** EXERCISE **
Word for word, restate the entries that follow.

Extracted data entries
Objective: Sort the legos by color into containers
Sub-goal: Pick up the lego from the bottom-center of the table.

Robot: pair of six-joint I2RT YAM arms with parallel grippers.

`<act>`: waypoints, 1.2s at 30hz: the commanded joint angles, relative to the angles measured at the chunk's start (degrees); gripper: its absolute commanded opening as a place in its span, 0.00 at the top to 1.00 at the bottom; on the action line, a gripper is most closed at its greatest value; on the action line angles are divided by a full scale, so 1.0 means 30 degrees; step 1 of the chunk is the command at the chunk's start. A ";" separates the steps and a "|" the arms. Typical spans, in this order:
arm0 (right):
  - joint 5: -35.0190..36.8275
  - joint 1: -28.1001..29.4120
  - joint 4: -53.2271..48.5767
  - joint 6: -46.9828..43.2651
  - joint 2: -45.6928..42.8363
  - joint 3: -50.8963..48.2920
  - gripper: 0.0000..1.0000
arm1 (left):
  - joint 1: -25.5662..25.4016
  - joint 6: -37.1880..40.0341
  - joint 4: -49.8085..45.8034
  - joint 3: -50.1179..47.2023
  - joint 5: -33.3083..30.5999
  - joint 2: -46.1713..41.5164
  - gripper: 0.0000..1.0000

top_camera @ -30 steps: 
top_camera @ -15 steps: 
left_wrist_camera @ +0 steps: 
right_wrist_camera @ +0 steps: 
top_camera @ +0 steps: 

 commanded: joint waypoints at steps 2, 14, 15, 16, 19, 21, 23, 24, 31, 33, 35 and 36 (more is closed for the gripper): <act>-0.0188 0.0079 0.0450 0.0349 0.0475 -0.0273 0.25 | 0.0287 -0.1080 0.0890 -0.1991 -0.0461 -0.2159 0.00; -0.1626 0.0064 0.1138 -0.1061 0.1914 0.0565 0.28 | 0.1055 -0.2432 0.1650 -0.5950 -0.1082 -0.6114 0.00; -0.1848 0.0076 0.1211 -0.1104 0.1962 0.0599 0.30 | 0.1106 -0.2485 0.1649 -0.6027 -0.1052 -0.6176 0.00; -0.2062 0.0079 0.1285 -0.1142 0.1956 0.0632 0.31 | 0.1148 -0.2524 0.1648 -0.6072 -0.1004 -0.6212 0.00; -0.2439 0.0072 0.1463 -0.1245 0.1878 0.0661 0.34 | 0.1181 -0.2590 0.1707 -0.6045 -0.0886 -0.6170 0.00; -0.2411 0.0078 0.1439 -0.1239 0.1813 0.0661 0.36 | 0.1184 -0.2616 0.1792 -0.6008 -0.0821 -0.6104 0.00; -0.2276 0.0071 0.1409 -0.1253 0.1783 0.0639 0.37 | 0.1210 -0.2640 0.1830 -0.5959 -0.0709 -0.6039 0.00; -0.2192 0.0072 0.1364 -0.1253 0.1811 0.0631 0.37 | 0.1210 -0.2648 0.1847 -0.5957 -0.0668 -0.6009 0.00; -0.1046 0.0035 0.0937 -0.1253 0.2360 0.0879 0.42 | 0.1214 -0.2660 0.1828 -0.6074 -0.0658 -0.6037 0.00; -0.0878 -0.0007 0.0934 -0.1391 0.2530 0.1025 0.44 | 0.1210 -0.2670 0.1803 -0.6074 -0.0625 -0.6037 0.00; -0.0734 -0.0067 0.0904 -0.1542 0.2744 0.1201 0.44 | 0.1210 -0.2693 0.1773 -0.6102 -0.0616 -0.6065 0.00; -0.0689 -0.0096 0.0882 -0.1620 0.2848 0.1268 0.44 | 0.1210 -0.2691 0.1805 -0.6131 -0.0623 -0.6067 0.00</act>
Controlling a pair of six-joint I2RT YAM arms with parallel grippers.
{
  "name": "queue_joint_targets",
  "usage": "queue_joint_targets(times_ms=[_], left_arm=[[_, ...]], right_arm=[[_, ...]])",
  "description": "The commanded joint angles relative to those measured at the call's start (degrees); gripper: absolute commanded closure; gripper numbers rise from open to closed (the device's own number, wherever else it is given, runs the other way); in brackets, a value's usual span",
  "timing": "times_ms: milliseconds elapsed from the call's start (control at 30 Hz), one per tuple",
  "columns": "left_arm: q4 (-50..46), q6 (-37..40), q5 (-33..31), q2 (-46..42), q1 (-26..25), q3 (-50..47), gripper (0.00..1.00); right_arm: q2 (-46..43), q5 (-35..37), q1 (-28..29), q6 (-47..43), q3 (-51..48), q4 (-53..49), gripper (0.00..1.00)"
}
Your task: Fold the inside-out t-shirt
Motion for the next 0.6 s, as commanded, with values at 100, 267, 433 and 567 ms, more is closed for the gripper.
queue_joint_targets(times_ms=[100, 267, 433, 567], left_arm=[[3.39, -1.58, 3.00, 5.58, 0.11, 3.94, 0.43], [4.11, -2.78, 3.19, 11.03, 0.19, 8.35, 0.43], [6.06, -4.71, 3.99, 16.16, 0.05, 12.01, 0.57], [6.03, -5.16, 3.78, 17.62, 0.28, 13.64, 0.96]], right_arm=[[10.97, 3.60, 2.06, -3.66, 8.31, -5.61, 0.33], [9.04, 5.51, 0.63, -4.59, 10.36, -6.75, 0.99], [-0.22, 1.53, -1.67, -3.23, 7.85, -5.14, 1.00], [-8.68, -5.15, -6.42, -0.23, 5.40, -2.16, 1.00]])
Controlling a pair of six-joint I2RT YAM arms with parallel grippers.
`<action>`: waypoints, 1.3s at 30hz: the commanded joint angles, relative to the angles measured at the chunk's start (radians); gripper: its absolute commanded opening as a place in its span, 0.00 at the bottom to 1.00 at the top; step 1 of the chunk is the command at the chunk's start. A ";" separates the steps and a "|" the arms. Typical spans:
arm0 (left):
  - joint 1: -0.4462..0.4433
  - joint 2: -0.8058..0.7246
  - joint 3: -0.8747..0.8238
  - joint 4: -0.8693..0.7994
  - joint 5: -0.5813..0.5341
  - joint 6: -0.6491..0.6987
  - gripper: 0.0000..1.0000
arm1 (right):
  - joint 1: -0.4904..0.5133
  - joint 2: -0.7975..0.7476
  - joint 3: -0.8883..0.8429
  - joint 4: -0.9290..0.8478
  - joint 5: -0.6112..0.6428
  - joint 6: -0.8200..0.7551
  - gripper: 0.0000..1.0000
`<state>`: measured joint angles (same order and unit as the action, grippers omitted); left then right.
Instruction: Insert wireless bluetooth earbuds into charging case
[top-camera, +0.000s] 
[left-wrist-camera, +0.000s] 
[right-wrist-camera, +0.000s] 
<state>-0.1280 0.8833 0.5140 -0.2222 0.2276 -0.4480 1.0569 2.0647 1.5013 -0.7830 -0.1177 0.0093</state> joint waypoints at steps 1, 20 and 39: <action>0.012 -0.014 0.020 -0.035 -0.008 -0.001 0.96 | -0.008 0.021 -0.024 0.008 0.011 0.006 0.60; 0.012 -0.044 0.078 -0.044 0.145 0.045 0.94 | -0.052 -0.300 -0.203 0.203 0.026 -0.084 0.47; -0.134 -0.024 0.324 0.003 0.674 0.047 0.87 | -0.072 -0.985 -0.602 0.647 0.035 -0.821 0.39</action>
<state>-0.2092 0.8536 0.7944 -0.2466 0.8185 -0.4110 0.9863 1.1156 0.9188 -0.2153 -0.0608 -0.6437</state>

** ANSWER BELOW **
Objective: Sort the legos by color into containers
Sub-goal: Pick up the lego from the bottom-center of the table.

Robot: pair of six-joint I2RT YAM arms with parallel grippers.

`<act>`: waypoints, 1.2s at 30hz: the commanded joint angles, relative to the angles measured at the chunk's start (degrees); gripper: its absolute commanded opening as a place in its span, 0.00 at the top to 1.00 at the bottom; on the action line, a gripper is most closed at its greatest value; on the action line angles are divided by a full scale, so 1.0 means 30 degrees; step 1 of the chunk is the command at the chunk's start. A ";" separates the steps and a "|" the arms. Typical spans, in this order:
arm0 (right):
  - joint 5: -35.0190..36.8275
  - joint 1: -28.1001..29.4120
  - joint 4: -53.2271..48.5767
  - joint 6: -46.9828..43.2651
  - joint 2: -45.6928..42.8363
  - joint 3: -50.8963..48.2920
  - gripper: 0.0000..1.0000
arm1 (left):
  - joint 1: -25.5662..25.4016
  - joint 6: -37.1880..40.0341
  - joint 4: -49.8085..45.8034
  - joint 3: -50.1179..47.2023
  - joint 5: -33.3083..30.5999
  - joint 2: -46.1713..41.5164
  - gripper: 0.0000..1.0000

top_camera @ -30 steps: 
top_camera @ -15 steps: 
left_wrist_camera @ +0 steps: 
right_wrist_camera @ +0 steps: 
top_camera @ +0 steps: 

 commanded: joint waypoints at steps 2, 14, 15, 16, 19, 21, 23, 24, 31, 33, 35 and 36 (more is closed for the gripper): <act>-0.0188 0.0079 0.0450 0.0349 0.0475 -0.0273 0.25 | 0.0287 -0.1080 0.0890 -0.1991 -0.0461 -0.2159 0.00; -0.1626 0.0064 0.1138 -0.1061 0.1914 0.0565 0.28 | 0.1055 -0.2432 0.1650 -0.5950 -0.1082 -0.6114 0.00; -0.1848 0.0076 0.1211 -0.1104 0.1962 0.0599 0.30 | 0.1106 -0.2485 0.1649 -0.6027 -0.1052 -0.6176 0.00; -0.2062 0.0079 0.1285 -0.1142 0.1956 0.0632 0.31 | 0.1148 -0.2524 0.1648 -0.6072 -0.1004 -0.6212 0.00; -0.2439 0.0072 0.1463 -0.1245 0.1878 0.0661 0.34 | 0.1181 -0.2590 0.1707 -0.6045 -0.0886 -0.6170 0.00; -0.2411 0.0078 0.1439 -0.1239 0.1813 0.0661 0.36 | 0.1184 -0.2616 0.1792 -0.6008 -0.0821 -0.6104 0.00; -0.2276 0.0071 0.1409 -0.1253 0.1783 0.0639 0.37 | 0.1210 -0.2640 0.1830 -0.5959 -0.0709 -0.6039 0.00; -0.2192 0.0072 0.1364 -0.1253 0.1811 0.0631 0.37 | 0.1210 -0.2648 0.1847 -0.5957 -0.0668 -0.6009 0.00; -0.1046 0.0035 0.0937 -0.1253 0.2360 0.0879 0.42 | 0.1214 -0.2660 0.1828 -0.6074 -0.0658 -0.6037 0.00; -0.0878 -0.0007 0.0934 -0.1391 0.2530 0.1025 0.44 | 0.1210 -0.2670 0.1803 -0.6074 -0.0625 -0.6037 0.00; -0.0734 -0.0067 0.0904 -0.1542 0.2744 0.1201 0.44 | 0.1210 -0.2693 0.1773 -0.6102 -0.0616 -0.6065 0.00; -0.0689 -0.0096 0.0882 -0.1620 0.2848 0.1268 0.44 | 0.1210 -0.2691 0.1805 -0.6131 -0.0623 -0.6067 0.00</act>
Controlling a pair of six-joint I2RT YAM arms with parallel grippers.
{
  "name": "queue_joint_targets",
  "usage": "queue_joint_targets(times_ms=[_], left_arm=[[_, ...]], right_arm=[[_, ...]])",
  "description": "The commanded joint angles relative to those measured at the call's start (degrees); gripper: absolute commanded closure; gripper numbers rise from open to closed (the device's own number, wherever else it is given, runs the other way); in brackets, a value's usual span",
  "timing": "times_ms: milliseconds elapsed from the call's start (control at 30 Hz), one per tuple",
  "columns": "left_arm: q4 (-50..46), q6 (-37..40), q5 (-33..31), q2 (-46..42), q1 (-26..25), q3 (-50..47), gripper (0.00..1.00); right_arm: q2 (-46..43), q5 (-35..37), q1 (-28..29), q6 (-47..43), q3 (-51..48), q4 (-53..49), gripper (0.00..1.00)"
}
Your task: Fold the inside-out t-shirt
Motion for the next 0.6 s, as commanded, with values at 100, 267, 433 and 567 ms, more is closed for the gripper.
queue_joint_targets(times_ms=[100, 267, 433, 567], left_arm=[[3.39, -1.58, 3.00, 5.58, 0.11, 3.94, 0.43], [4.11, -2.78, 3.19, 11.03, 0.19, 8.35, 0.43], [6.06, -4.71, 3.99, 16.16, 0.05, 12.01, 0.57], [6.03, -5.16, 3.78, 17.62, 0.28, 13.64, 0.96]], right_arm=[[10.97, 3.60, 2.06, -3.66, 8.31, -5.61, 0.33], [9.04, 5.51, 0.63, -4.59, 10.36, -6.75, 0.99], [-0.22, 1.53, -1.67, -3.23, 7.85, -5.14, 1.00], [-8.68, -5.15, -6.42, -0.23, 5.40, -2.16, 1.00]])
Controlling a pair of six-joint I2RT YAM arms with parallel grippers.
`<action>`: waypoints, 1.3s at 30hz: the commanded joint angles, relative to the angles measured at the chunk's start (radians); gripper: its absolute commanded opening as a place in its span, 0.00 at the bottom to 1.00 at the top; step 1 of the chunk is the command at the chunk's start. A ";" separates the steps and a "|" the arms. Typical spans:
arm0 (left):
  - joint 1: -0.4462..0.4433
  - joint 2: -0.8058..0.7246
  - joint 3: -0.8747..0.8238
  - joint 4: -0.8693..0.7994
  - joint 5: -0.5813..0.5341
  - joint 6: -0.6491..0.6987
  - gripper: 0.0000..1.0000
arm1 (right):
  - joint 1: -0.4904..0.5133
  - joint 2: -0.7975..0.7476
  - joint 3: -0.8883..0.8429
  - joint 4: -0.9290..0.8478
  - joint 5: -0.6112..0.6428
  - joint 6: -0.8200..0.7551
  - gripper: 0.0000..1.0000
`<state>`: measured joint angles (same order and unit as the action, grippers omitted); left then right.
Instruction: Insert wireless bluetooth earbuds into charging case
[top-camera, +0.000s] 
[left-wrist-camera, +0.000s] 
[right-wrist-camera, +0.000s] 
<state>-0.1280 0.8833 0.5140 -0.2222 0.2276 -0.4480 1.0569 2.0647 1.5013 -0.7830 -0.1177 0.0093</state> joint waypoints at steps 1, 20 and 39: <action>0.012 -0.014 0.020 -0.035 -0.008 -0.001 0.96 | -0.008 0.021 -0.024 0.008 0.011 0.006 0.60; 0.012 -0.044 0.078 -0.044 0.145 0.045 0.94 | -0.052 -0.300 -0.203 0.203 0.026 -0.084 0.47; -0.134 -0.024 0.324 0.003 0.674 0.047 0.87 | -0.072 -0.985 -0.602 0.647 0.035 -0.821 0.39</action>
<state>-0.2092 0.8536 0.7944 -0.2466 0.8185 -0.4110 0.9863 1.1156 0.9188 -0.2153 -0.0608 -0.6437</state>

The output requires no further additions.